RECORDS FOR THIS EXERCISE —
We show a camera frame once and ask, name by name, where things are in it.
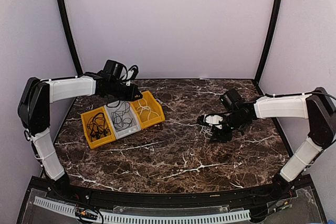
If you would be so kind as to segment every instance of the black metal bar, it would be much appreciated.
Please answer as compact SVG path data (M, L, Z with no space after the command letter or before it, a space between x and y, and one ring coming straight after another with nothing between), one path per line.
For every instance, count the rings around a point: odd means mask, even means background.
M59 13L61 15L62 23L63 23L64 33L67 38L69 50L71 53L72 61L74 62L73 64L75 65L77 74L81 75L83 74L83 70L79 62L78 54L77 54L75 43L74 43L74 38L72 37L68 14L67 14L67 10L65 7L65 2L64 0L57 0L57 3L58 3L58 8L59 8Z
M259 87L258 82L255 81L255 80L253 80L252 83L253 83L254 87L256 87L256 90L257 90L258 94L259 95L264 95L263 91ZM286 148L286 150L288 152L289 157L293 156L293 150L290 147L288 139L287 139L287 137L286 137L286 135L285 135L285 133L284 133L284 131L283 131L283 129L282 129L279 121L278 121L278 119L277 118L272 118L272 120L273 120L275 128L277 129L277 132L279 133L279 135L280 135L280 137L281 137L281 139L282 139L282 141L284 143L284 146L285 146L285 148Z
M257 69L257 73L256 73L256 76L254 78L254 80L257 83L260 82L261 76L263 75L263 71L264 71L264 68L265 68L266 61L267 61L269 49L270 49L271 44L272 44L274 30L275 30L275 26L277 24L277 19L278 19L278 14L279 14L279 9L280 9L280 3L281 3L281 0L274 0L274 3L273 3L271 19L269 21L269 26L268 26L268 31L267 31L267 36L266 36L263 52L261 54L261 58L260 58L259 66L258 66L258 69Z

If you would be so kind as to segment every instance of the table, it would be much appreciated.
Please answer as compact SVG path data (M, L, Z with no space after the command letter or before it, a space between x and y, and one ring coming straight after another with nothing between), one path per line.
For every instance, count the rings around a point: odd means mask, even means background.
M256 120L229 143L209 143L196 119L224 112L219 95L235 88L258 95L251 80L136 80L162 105L166 121L91 150L80 114L106 104L79 97L58 138L56 152L71 184L130 193L204 193L271 183L288 153L271 119Z

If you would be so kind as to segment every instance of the robotic arm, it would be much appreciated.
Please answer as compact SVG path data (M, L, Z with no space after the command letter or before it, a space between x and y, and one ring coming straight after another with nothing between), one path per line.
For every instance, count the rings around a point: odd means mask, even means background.
M121 77L123 69L126 74ZM49 178L58 188L69 184L69 177L62 167L50 137L49 104L82 95L112 95L121 101L142 98L138 86L131 84L138 74L138 67L129 70L116 61L108 60L98 73L87 72L82 76L39 80L30 78L18 106L18 115L25 128L26 140L32 143L36 158Z
M324 88L291 95L265 95L244 100L235 89L220 96L227 113L202 115L198 124L212 127L213 142L227 143L233 130L241 130L252 120L264 118L303 118L310 132L293 157L274 176L276 191L288 190L291 182L335 140L336 108Z

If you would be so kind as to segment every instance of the wall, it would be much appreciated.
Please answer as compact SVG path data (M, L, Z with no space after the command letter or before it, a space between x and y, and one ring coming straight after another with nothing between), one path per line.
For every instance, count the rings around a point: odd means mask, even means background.
M75 74L56 0L0 0L0 223L16 223L32 175L39 175L17 106L29 77ZM55 136L70 101L53 104Z
M273 0L66 0L85 71L109 58L140 78L253 78Z
M336 0L282 0L269 59L261 79L268 93L325 87L336 95ZM308 121L282 119L293 149L309 132ZM308 170L328 218L336 219L336 146Z

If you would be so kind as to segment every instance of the tangled cable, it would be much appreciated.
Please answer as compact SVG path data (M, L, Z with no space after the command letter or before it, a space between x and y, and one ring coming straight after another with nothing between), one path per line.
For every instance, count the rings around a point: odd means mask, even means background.
M99 112L90 118L87 128L90 131L89 135L91 137L91 141L101 139L102 137L106 137L111 134L105 115L102 112Z
M141 105L141 103L140 103L141 100L144 100L144 101L145 101L145 103L146 103L145 106L142 106L142 105ZM150 117L150 115L151 115L152 113L154 113L154 114L156 114L157 116L159 116L159 114L157 114L155 111L152 111L151 107L148 106L148 103L147 103L146 99L142 98L142 99L138 100L138 103L139 103L139 107L137 108L137 113L138 113L139 115L141 115L142 112L144 112L144 111L149 111L148 116L147 116L147 120L149 120L149 117Z
M133 118L130 115L125 116L130 110L129 102L122 102L118 104L116 110L111 112L112 123L116 131L123 131L133 126Z

EXERCISE INSTRUCTIONS —
Keep the pictures out while you retype all of the data above exactly as it appears.

TASK OUTPUT —
We show a camera frame once and ask, name by name, where things are in it.
If you would be so kind as to segment every instance of the black metal bar, it would be much appreciated.
Please answer as compact SVG path data (M, L, Z with no space after the command letter or before it, a space between x and y, and one ring coming straight after another with nothing between), one path per line.
For every instance, count the rings around a point: odd means mask, even means background.
M59 13L61 15L62 23L63 23L64 33L67 38L69 50L71 53L72 61L74 62L73 64L75 65L77 74L81 75L83 74L83 70L79 62L78 54L77 54L75 43L74 43L74 38L72 37L68 14L67 14L67 10L65 7L65 2L64 0L57 0L57 3L58 3L58 8L59 8Z
M259 87L258 82L255 81L255 80L253 80L252 83L253 83L254 87L256 87L256 90L257 90L258 94L259 95L264 95L263 91ZM286 148L286 150L288 152L289 157L293 156L293 150L290 147L288 139L287 139L287 137L286 137L286 135L285 135L285 133L284 133L284 131L283 131L283 129L282 129L279 121L278 121L278 119L277 118L272 118L272 120L273 120L275 128L277 129L277 132L279 133L279 135L280 135L280 137L281 137L281 139L282 139L282 141L284 143L284 146L285 146L285 148Z
M257 69L257 73L256 73L256 76L254 78L254 80L257 83L260 82L261 76L263 75L263 71L264 71L264 68L265 68L266 61L267 61L269 49L270 49L271 44L272 44L274 30L275 30L275 26L277 24L277 19L278 19L278 14L279 14L279 9L280 9L280 3L281 3L281 0L274 0L274 3L273 3L271 19L269 21L269 26L268 26L268 31L267 31L267 36L266 36L263 52L261 54L261 58L260 58L259 66L258 66L258 69Z

If you would be so kind as to segment every instance of the table, it would be much appreciated.
Please answer as compact SVG path data (M, L, Z with no space after the command letter or before it, a space between x and y, and one ring coming straight after another with nothing between), one path per line.
For every instance, count the rings around a point: odd means mask, even means background.
M256 120L229 143L209 143L196 119L224 112L219 95L235 88L258 95L251 80L136 80L162 105L166 121L91 150L80 114L106 104L79 97L58 138L56 152L71 184L130 193L204 193L271 183L288 153L271 119Z

If you would be so kind as to segment every instance of the robotic arm, it would be much appreciated.
Please answer as compact SVG path data (M, L, Z with no space after the command letter or before it, a space between x and y, and one ring coming straight after another with nothing between), one path per line.
For every instance, count the rings around a point: odd means mask, even means background.
M121 77L123 69L126 74ZM49 178L58 188L69 184L69 177L62 167L50 137L49 104L82 95L112 95L121 101L142 98L138 86L131 84L138 74L138 67L129 70L116 61L108 60L98 73L87 72L82 76L39 80L30 78L18 106L18 115L25 128L26 140L32 143L36 158Z
M324 88L291 95L265 95L244 100L235 89L220 96L227 113L202 115L198 124L212 127L213 142L227 143L233 130L241 130L252 120L264 118L303 118L310 132L293 157L274 176L276 191L288 190L291 182L335 140L336 108Z

If you would be so kind as to segment every instance of the wall, it would be much appreciated.
Please answer as compact SVG path data (M, L, Z with no space after the command letter or before it, a space between x and y, and one ring coming straight after another with nothing between), one path per line.
For every instance, count the rings around a point: odd means mask, even means background.
M75 74L56 0L0 0L0 223L16 223L32 175L39 175L17 106L29 77ZM55 136L70 101L53 104Z
M273 0L66 0L85 71L109 58L140 78L253 78Z
M336 0L282 0L269 59L261 79L268 93L325 87L336 95ZM308 121L282 119L293 149L309 132ZM308 170L328 218L336 219L336 146Z

If you would be so kind as to segment every instance of the tangled cable, it would be much appreciated.
Please answer as compact SVG path data (M, L, Z with no space after the command letter or before it, a space between x and y, and one ring coming straight after another with nothing between), one path per line.
For every instance, count the rings around a point: odd means mask, even means background.
M99 112L90 118L87 128L90 131L89 135L91 137L91 141L101 139L102 137L106 137L111 134L105 115L102 112Z
M141 105L141 103L140 103L141 100L144 100L144 101L145 101L145 103L146 103L145 106L142 106L142 105ZM150 117L150 115L151 115L152 113L154 113L154 114L156 114L157 116L159 116L159 114L157 114L155 111L152 111L151 107L148 106L148 103L147 103L146 99L142 98L142 99L138 100L138 103L139 103L139 107L137 108L137 113L138 113L139 115L141 115L142 112L144 112L144 111L149 111L148 116L147 116L147 120L149 120L149 117Z
M133 118L130 115L125 116L130 110L129 102L122 102L118 104L116 110L111 112L112 123L116 131L123 131L133 126Z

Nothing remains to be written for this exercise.